* _About this task_: The entries that follow include a run beginning at the line with "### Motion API" and ending at the line with "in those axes"; restate that run word for word and leave the rest out.

(Stored records)

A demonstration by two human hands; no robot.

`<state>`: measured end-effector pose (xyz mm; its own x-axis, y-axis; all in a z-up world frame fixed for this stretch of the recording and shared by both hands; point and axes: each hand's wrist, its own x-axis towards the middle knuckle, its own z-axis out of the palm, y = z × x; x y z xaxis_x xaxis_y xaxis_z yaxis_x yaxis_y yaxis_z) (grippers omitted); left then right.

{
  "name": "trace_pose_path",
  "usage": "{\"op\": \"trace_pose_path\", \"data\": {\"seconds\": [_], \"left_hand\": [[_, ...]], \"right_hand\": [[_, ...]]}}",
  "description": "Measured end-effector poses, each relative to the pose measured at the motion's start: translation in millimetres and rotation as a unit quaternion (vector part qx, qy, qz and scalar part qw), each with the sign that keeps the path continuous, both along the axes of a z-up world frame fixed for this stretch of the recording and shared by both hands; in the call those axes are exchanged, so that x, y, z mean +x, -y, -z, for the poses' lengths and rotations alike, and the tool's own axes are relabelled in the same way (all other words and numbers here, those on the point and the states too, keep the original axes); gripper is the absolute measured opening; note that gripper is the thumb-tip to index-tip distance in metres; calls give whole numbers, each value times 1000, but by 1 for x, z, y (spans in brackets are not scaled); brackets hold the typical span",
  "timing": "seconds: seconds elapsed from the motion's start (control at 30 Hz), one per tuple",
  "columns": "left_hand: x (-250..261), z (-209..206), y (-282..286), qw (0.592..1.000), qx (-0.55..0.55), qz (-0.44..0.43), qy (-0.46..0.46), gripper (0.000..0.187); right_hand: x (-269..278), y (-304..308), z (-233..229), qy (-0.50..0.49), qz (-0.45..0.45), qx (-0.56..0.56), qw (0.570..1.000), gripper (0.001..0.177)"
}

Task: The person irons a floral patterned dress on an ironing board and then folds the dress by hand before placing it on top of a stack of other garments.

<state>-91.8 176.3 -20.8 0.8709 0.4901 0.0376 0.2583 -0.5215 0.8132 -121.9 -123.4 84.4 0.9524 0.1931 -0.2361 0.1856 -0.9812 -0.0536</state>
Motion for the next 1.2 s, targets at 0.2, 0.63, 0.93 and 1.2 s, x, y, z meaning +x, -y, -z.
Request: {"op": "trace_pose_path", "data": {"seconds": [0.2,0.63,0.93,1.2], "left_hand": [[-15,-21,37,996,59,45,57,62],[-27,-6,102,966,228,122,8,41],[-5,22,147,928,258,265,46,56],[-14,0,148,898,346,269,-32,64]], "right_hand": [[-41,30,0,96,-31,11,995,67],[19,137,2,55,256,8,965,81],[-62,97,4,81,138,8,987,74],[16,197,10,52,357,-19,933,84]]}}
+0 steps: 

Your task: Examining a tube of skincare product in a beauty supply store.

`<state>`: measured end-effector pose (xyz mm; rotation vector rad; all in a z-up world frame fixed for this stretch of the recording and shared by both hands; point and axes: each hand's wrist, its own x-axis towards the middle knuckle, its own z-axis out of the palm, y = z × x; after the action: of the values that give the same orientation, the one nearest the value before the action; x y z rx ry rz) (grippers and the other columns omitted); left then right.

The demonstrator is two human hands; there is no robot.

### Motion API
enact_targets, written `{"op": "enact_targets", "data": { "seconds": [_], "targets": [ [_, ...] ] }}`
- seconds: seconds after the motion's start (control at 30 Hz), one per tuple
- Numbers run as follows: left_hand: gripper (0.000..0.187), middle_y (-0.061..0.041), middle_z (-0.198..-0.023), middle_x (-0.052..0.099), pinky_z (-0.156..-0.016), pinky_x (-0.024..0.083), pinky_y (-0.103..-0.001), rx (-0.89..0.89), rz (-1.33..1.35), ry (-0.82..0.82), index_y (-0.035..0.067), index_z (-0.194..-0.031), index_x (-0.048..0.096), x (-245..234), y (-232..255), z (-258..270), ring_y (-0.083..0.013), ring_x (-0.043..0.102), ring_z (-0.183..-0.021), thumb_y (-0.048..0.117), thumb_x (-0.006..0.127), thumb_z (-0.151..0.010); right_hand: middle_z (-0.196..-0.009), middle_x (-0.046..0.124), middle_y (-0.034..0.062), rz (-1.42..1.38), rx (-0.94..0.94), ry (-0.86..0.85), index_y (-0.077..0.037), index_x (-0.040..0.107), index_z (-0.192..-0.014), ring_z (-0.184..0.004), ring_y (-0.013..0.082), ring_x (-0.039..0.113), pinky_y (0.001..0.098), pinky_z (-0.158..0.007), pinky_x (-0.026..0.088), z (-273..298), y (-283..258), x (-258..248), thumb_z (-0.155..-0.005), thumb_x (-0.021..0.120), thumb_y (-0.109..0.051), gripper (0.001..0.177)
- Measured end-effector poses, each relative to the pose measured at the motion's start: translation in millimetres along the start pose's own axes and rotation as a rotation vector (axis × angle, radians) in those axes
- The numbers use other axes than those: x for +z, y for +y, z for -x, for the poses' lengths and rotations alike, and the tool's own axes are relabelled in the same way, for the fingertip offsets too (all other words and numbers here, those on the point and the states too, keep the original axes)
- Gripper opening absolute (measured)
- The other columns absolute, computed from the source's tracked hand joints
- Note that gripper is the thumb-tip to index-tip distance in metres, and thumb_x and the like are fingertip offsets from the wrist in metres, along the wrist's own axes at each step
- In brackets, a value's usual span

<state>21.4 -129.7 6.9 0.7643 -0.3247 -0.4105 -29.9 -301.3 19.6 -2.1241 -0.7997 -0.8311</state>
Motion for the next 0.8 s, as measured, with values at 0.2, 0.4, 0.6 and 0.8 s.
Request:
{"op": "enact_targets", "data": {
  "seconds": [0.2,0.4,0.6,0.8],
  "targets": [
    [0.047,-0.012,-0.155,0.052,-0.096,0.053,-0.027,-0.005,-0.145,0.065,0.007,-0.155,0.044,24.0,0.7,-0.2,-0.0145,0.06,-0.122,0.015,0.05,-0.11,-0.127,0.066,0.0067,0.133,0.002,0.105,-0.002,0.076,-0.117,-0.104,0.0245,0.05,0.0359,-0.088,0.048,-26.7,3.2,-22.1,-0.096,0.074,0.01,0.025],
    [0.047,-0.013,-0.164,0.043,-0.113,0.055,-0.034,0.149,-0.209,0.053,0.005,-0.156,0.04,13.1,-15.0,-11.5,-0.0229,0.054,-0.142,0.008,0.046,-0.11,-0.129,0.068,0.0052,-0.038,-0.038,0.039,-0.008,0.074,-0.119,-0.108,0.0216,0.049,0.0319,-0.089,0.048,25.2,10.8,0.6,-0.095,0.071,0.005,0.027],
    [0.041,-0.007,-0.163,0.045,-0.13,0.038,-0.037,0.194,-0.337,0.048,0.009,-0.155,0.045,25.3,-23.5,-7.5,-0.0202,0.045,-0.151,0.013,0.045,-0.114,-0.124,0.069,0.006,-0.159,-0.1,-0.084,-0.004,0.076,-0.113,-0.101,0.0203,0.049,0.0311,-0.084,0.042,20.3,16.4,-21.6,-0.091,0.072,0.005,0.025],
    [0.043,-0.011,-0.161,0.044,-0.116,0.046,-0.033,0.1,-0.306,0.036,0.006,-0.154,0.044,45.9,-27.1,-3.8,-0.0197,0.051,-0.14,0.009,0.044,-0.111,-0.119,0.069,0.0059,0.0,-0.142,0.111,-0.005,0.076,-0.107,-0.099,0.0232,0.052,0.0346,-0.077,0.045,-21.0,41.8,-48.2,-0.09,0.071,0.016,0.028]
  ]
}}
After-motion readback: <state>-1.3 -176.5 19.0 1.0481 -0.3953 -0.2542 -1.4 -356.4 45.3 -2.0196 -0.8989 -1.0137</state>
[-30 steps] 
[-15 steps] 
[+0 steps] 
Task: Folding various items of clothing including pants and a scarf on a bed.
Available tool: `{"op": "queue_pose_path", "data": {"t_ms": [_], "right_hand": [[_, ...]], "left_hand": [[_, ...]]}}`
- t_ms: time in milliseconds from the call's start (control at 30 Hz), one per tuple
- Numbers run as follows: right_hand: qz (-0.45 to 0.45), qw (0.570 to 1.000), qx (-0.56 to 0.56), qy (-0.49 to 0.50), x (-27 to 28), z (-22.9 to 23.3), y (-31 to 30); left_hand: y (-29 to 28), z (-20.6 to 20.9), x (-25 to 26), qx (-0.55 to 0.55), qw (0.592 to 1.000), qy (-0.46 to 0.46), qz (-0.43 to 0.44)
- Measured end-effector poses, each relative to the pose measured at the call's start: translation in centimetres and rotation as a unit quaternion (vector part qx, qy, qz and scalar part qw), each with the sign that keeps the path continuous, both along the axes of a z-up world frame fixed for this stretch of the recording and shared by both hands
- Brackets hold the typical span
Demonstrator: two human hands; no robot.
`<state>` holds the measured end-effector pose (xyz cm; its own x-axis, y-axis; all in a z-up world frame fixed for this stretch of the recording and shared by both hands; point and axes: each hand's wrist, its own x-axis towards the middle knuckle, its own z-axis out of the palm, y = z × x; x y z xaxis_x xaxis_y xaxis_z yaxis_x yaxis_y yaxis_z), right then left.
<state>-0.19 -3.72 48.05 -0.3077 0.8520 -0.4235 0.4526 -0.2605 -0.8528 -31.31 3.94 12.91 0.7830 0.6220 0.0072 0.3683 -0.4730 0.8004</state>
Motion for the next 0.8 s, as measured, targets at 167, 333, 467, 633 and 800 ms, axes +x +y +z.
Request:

* _Exercise output_:
### Motion API
enact_targets, written `{"op": "enact_targets", "data": { "seconds": [_], "targets": [ [_, ...] ] }}`
- seconds: seconds after the motion's start (control at 30 Hz), one per tuple
- Numbers run as follows: left_hand: gripper (0.000..0.187), middle_y (-0.061..0.041), middle_z (-0.198..-0.023), middle_x (-0.052..0.099), pinky_z (-0.156..-0.016), pinky_x (-0.024..0.083), pinky_y (-0.103..-0.001), rx (-0.89..0.89), rz (-1.33..1.35), ry (-0.82..0.82), index_y (-0.035..0.067), index_z (-0.194..-0.031), index_x (-0.048..0.096), x (-245..234), y (-232..255), z (-258..270), ring_y (-0.083..0.013), ring_x (-0.043..0.102), ring_z (-0.183..-0.021), thumb_y (-0.048..0.117), thumb_x (-0.006..0.127), thumb_z (-0.151..0.010); right_hand: middle_z (-0.196..-0.009), middle_x (-0.046..0.124), middle_y (-0.034..0.062), rz (-1.42..1.38), rx (-0.94..0.94), ry (-0.86..0.85), index_y (-0.077..0.037), index_x (-0.040..0.107), index_z (-0.192..-0.014), ring_z (-0.184..0.004), ring_y (-0.013..0.082), ring_x (-0.039..0.113), pinky_y (0.001..0.098), pinky_z (-0.158..0.007), pinky_x (-0.026..0.088), z (-273..298), y (-283..258), x (-258..248), thumb_z (-0.155..-0.005), thumb_x (-0.021..0.120), thumb_y (-0.109..0.051), gripper (0.001..0.177)
- Measured end-effector poses, each relative to the pose measured at the motion's start: translation in millimetres along the start pose's own axes and rotation as a rotation vector (axis × angle, radians) in those axes

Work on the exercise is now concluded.